▶ What you will do
Please give the listing underneath again, exactly as shown.

+---+

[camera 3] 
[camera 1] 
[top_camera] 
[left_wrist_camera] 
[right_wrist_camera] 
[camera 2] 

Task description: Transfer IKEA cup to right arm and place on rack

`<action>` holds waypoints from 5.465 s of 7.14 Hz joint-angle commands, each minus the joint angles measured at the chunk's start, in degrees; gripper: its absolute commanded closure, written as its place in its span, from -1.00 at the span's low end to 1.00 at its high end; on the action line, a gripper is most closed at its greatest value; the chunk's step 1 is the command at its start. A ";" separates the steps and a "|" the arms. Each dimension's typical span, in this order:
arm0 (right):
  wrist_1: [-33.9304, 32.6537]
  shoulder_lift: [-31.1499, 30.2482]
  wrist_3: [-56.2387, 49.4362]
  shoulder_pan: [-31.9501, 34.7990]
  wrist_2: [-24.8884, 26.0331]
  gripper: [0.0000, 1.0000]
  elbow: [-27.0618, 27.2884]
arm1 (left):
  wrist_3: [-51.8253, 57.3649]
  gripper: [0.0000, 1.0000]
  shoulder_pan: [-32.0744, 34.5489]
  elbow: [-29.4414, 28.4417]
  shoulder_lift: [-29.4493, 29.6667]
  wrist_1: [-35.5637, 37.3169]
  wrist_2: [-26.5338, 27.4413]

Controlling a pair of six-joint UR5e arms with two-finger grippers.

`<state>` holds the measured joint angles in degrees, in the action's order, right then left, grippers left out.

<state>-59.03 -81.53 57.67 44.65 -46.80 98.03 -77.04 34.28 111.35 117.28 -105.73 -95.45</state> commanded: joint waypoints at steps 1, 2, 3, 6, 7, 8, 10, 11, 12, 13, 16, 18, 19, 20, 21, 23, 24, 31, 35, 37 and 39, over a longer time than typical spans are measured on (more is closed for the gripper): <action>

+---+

▶ Answer space
[camera 3] 
[camera 1] 
[top_camera] 
[left_wrist_camera] 
[right_wrist_camera] 
[camera 2] 

Task description: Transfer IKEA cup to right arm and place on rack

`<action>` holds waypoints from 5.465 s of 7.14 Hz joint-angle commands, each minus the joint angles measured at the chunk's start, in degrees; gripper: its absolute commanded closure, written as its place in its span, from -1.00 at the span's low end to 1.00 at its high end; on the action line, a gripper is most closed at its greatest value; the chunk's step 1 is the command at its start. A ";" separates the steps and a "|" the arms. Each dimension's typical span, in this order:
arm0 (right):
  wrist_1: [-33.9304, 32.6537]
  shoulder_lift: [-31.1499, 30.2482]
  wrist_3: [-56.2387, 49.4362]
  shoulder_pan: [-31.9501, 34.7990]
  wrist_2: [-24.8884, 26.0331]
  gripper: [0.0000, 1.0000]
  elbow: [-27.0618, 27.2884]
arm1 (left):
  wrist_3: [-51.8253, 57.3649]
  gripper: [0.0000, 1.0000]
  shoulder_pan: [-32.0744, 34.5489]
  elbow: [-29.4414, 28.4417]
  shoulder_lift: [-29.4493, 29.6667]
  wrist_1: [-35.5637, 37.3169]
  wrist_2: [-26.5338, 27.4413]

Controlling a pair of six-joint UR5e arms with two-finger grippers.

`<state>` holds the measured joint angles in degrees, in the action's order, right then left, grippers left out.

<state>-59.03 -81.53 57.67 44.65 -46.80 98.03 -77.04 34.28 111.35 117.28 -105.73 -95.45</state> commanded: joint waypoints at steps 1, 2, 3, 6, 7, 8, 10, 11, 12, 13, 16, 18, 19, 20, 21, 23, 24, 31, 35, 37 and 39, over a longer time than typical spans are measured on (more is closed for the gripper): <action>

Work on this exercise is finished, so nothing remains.